Ottawa, ON — Profits in Canada’s paper industry are on an upswing after hitting the bottom of a cyclical downturn in 2003, according to the Conference Board of Canada’s Industrial Outlook: Canada’s Paper Products Industry.
“The good news for the industry is that profits have passed their lowest point, however, the recovery will be gradual,” said Louis Thriault, associate director, Industrial Outlook. “The stabilization of the Canadian dollar will translate into price increases for exporters, and growing demand for paper products will boost production.”
In 2003, weak prices and the surge in the Canadian dollar restrained exports to the United States. As a result, profits were all but eliminated, as the industry ended up only $40 million in the black.
Revenues are expected to rise 8.7% in 2004 and a further 10.2% in 2005. This revenue growth will offset increases in material costs, producing profits of $1.2 billion in 2004 and $2.6 billion in 2005. Profits will climb again in 2006 to $3.4 billion and hold close to that level through the remainder of the forecast period, which looks ahead to 2008.

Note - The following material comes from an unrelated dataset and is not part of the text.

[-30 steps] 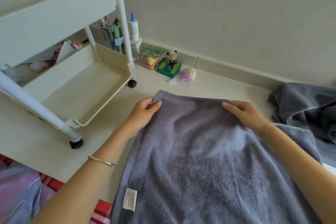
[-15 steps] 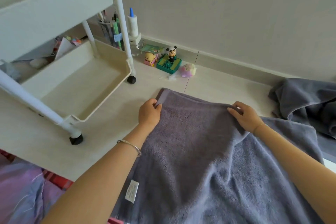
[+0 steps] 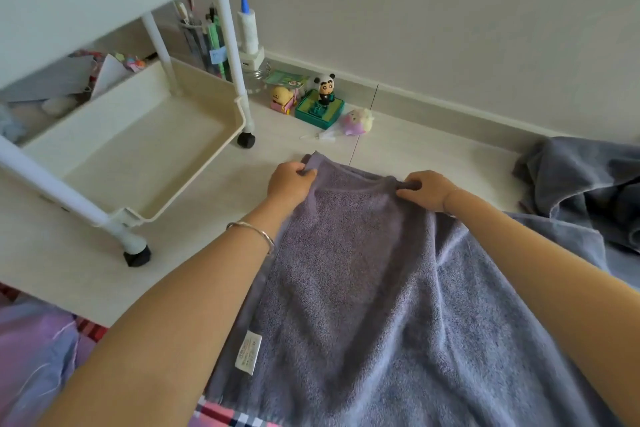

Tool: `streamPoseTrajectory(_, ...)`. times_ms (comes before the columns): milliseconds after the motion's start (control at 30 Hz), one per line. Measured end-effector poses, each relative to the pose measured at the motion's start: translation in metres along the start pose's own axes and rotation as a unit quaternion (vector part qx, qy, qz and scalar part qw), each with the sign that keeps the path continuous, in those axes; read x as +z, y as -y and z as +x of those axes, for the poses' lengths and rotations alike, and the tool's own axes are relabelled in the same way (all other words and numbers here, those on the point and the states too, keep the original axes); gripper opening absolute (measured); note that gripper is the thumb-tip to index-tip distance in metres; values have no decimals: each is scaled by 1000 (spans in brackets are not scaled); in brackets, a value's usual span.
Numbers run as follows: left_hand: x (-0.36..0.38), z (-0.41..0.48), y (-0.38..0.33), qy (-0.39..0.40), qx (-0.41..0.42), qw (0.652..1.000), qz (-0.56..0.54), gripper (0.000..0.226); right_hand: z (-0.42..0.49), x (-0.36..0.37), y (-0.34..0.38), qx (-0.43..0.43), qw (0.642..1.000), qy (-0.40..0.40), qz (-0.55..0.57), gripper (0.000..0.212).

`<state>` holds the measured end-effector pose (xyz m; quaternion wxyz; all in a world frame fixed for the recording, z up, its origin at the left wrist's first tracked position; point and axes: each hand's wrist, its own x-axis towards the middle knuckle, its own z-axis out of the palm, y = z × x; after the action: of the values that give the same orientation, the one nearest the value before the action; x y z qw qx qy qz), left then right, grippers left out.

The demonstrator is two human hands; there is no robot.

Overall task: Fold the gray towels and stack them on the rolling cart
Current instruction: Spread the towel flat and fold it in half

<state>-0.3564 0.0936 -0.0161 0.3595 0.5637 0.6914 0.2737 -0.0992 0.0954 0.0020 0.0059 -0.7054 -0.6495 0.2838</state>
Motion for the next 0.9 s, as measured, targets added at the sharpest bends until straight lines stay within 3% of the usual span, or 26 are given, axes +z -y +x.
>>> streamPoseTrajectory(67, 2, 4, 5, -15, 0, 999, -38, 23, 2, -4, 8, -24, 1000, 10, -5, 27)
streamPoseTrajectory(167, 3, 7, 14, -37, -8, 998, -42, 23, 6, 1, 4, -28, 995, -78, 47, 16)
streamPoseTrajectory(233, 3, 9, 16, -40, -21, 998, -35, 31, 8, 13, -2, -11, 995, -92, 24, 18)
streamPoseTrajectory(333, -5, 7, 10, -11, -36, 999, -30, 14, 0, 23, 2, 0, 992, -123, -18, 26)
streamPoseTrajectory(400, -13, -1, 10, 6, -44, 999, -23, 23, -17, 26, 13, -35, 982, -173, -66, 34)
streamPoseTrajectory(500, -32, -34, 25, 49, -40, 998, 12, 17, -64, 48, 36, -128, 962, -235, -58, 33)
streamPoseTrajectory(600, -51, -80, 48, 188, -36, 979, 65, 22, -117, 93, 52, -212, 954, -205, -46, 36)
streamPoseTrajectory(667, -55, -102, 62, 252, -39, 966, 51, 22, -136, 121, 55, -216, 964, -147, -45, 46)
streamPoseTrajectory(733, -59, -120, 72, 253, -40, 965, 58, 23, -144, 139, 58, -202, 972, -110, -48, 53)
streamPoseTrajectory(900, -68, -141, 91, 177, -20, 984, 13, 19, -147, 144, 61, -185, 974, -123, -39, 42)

Most of the industry’s struggles in recent years occurred in the pulp, paper and paperboard segments of the industry, and therefore, they will enjoy the largest rebound. The Asian market represents the best opportunity for pulp producers. Exports to China now account for 12% of all exports, four times what they were a decade ago.

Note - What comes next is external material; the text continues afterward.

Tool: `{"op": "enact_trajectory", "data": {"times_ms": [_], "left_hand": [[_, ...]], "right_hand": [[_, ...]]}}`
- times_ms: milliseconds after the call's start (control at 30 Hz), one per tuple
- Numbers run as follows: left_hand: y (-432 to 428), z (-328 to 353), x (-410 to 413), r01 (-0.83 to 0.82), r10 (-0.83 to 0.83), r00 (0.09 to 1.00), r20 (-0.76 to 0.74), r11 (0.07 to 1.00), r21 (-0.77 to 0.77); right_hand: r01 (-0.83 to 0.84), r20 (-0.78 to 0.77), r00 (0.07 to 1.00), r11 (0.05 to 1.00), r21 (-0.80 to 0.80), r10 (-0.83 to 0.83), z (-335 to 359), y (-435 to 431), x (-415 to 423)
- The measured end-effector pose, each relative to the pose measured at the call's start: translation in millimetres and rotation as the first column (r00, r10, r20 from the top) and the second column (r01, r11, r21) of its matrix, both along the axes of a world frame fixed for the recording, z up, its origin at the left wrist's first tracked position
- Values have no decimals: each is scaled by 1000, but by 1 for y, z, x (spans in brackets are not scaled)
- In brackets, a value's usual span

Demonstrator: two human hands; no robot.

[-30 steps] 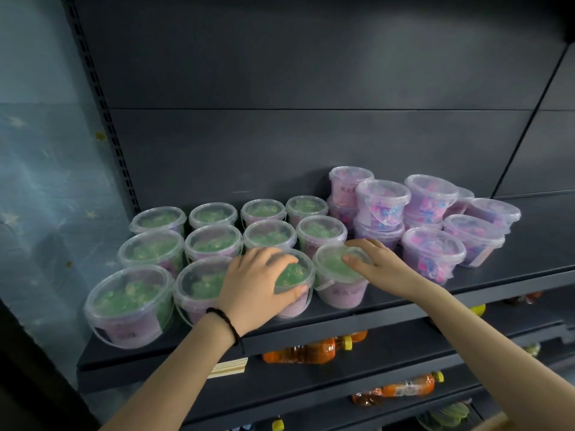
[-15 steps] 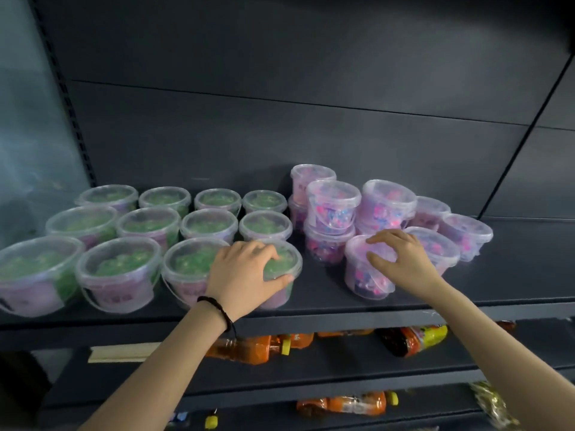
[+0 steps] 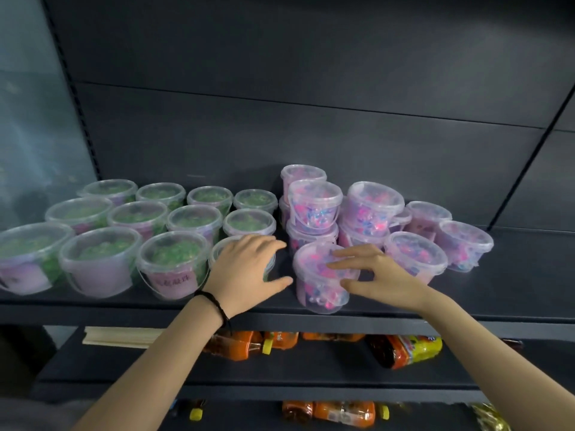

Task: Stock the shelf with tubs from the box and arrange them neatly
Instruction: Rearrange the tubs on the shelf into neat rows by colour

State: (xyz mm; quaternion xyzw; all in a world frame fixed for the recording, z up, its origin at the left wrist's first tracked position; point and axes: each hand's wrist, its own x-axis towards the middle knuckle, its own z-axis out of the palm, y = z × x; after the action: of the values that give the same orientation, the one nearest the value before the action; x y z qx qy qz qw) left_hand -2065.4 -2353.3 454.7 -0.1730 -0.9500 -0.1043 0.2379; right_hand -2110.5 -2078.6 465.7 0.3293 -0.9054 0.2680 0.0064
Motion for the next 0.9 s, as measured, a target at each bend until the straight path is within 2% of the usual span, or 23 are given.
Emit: {"op": "enact_trajectory", "data": {"times_ms": [100,167,233,333,467,567,633,733,833,900], "left_hand": [[7,9,-7,166,-157,975,158,985,-48],[8,13,-15,220,-196,958,210,970,-99],[9,14,-20,235,-213,949,231,969,-72],[19,7,-22,195,-189,975,120,980,-41],[47,-4,-20,19,-31,994,-103,994,-111],[56,-8,-21,-13,-2,990,-142,994,-106],[48,-6,-21,78,-85,992,-92,994,-73],[31,4,-22,218,-219,972,86,976,17],[23,8,-24,260,-278,933,228,960,107],[22,8,-27,251,-286,916,283,956,154]], "right_hand": [[-109,102,989,994,-19,110,0,-2,-5],[-105,85,990,993,-46,109,-1,-2,-8],[-73,14,997,995,-70,74,-6,1,-12],[-27,-59,998,994,-110,20,-15,2,-12],[17,-43,999,990,-143,-24,-26,-9,-9],[12,19,1000,980,-200,-9,-26,-10,-14],[16,54,999,979,-205,-5,-22,-5,-21],[1,102,995,976,-218,22,-19,6,-30],[-11,118,992,974,-228,39,-20,10,-34],[-26,47,998,976,-215,37,-22,10,-33]]}}
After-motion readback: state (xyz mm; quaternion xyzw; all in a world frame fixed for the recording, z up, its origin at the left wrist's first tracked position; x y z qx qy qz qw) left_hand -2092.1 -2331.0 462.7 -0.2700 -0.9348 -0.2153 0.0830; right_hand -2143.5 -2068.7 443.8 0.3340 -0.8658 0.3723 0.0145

The converted paper products sector of the industry, which manufactures paper products from purchased paper and paperboard, has been more stable in recent years and will not experience a wide swing in output or profitability.

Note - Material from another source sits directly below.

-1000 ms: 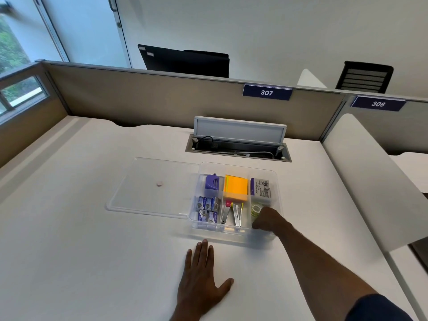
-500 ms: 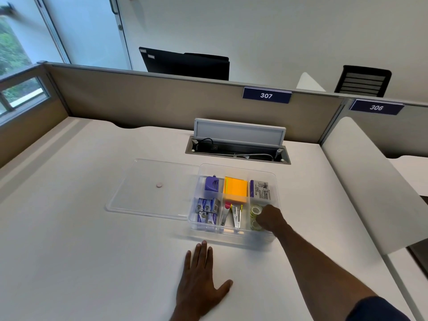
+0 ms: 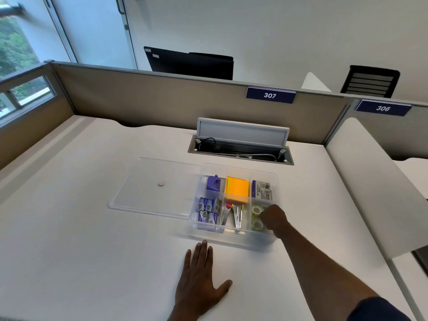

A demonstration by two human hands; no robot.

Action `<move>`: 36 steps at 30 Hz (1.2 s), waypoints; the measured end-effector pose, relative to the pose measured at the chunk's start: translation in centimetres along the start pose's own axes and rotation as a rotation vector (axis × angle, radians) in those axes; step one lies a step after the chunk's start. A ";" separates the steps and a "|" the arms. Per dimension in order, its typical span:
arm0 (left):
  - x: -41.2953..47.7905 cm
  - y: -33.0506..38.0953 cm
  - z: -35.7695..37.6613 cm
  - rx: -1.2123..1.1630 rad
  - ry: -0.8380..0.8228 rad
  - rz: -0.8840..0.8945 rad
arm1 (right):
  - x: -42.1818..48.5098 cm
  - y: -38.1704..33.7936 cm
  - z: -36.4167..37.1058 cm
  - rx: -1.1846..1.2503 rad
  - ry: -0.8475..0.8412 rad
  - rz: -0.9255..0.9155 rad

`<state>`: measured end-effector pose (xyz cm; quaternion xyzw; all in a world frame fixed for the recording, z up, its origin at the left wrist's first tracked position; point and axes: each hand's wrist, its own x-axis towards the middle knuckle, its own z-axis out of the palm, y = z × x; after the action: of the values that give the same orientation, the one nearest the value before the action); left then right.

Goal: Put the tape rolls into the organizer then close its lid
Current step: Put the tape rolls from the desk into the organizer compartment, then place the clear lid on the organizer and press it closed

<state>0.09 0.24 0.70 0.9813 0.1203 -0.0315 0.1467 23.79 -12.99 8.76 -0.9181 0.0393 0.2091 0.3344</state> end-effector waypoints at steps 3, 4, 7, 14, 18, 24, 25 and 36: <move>0.0 0.0 0.0 0.003 -0.002 -0.004 | 0.0 0.0 0.0 -0.060 0.050 -0.041; -0.1 -0.1 0.1 0.003 -0.001 -0.003 | -0.1 -0.1 -0.1 -0.098 0.079 -0.074; 0.1 0.0 0.2 -0.007 -0.012 -0.008 | -0.7 -0.5 -0.6 -0.173 0.177 -0.201; 0.3 0.0 0.4 -0.047 0.005 -0.015 | -1.7 -2.6 -0.4 -0.150 0.357 -0.441; 0.4 -0.7 0.3 -0.212 0.049 -0.068 | -2.1 -5.1 0.8 -0.159 0.364 -0.566; 2.3 -2.9 -2.5 -0.664 0.447 -0.516 | -2.2 -10.0 3.7 -0.181 0.231 -0.646; 3.0 -3.8 -3.5 -0.726 0.482 -0.602 | -2.1 -10.9 4.4 -0.189 0.203 -0.644; 10.2 -12.8 -11.3 -1.191 0.518 -1.247 | -0.4 -19.8 11.7 -0.327 -0.054 -0.620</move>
<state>7.15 17.76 6.94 0.4757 0.6567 0.1845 0.5554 23.44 9.71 12.71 -0.9220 -0.2841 0.1252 0.2314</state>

The most significant risk for the industry remains a further increase in the Canadian dollar. Soaring energy prices also pose a risk, as the industry is a major consumer of fuel oil, natural gas and electricity.
The Canadian Industrial Outlook Service is a unique Conference Board economic forecast, providing medium-term outlooks of revenues, costs and profitability for 10 major Canadian industries. In addition to paper products, outlooks for auto and auto parts manufacturing, information technology and communications, retail and wood products are available. Forecasts for aircraft and aircraft parts manufacturing, construction, food manufacturing, oil and gas and tourism were produced last spring. An updated forecast for these industries will be available in the winter of 2005.